Occupational Hazards of Writers

It’s poorly appreciated, but writing is an occupation which has hazards. Most writers, at one time or another, will suffer from at least one of the following diseases, conditions or injuries. Most are treatable and with appropriate therapy writers can look forward to living relatively full and normal lives.Writers need help, sometimes.

Adjectivitis: condition especially pronounced at first draft, where adjectives spawn, multiply and run rampant through one’s writing.

Criticosis: a type of writing paralysis caused by overly active and insistent self-criticism.

Swelled Head Syndrome: condition that comes from reading too many glowing reviews. Rare.

Commadosis: An proliferation of commas so virile that they infect and convert all other punctuation.

Over Capitalisation: particularly common in Fantasy writing, where everything is made strangely Portentous by Splashing Capital Letters around Willy-Nilly.

Adverbia: the helpless need to add adverbs to every verb, relentlessly, inexorably, unstoppably.

The Grumps: envy stemming from the success of other writers. Common.

My Own Myopia: a form of selective blindness where a writer cannot see his or her own poor writing.

Forehead Haematoma: bruising to the brow, resulting from banging one’s head on the desk because of recalcitrant scenes, characters, plot developments etc.

Weighty Word Syndrome: a condition where every single word seems to weigh hundreds of kilos and requires commensurate effort to put in place. See ‘Immense Sentence Disorder’.

Hyperplotting: a deep-seated compulsion to construct narratives that rely on the regular use of the word ‘suddenly’.

Complications Complex: a form of writer delusion where ‘Complicatedness’ is mistaken for ‘Complexity’.

Startled Narrative Disorder: a propensity to organise a story via liberal use of the word ‘suddenly’.

Hyper-elastic Temporal Insensibility: An acquired condition where the time between ‘now’ and ‘that deadline’ subjectively stretches so that weeks feel like years, decades or periods of time usually devoted to delineating geologic eras.
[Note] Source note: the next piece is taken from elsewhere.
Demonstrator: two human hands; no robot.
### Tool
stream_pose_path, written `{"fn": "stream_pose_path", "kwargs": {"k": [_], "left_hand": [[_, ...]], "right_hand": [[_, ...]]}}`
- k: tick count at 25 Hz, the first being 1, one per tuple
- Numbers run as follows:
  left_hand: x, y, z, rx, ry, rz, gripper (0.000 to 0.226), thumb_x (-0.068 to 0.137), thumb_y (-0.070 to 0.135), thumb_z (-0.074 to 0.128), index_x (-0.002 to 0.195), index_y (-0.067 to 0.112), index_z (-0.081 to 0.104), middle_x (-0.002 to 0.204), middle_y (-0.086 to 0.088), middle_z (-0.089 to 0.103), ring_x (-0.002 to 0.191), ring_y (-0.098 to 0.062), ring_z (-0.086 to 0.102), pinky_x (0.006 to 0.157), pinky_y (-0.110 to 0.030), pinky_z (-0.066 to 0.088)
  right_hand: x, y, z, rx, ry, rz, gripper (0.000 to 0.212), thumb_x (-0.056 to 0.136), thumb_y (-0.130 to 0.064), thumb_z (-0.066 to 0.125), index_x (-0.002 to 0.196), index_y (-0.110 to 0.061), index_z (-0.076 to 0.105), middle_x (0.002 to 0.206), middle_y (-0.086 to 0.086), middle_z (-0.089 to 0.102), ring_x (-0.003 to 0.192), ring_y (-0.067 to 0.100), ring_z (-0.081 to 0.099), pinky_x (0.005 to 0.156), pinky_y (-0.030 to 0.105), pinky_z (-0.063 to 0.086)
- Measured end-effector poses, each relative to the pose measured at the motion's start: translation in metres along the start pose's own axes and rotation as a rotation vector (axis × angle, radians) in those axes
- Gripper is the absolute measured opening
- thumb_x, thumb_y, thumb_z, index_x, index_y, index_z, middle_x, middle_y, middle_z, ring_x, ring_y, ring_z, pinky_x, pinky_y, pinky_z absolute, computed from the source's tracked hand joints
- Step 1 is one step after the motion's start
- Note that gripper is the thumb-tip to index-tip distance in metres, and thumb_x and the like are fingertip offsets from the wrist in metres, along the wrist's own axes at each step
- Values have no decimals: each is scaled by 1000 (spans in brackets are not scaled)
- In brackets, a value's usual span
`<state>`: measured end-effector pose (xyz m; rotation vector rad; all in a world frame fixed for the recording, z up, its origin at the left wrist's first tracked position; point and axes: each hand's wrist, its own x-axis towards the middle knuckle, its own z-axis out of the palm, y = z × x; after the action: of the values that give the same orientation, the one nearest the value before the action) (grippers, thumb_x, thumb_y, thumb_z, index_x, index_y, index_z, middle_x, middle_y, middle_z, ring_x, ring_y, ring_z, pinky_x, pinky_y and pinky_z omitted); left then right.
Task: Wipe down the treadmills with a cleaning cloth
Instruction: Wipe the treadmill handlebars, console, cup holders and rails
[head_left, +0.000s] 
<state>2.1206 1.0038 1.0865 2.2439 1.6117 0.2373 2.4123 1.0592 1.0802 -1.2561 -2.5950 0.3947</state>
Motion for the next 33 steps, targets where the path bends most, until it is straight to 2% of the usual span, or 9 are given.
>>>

Deadline Whiplash: An acute neck injury caused when a writer realises that that far-off deadline is actually, really, unmovably next Tuesday.

Naturally, this list is not exhaustive. Writers are more than capable of inventing new conditions at the drop of a hat. It is only through regular donations to writing-related medical research that we can hope to ameliorate the effects of Writing Diseases.

Give so that they may write.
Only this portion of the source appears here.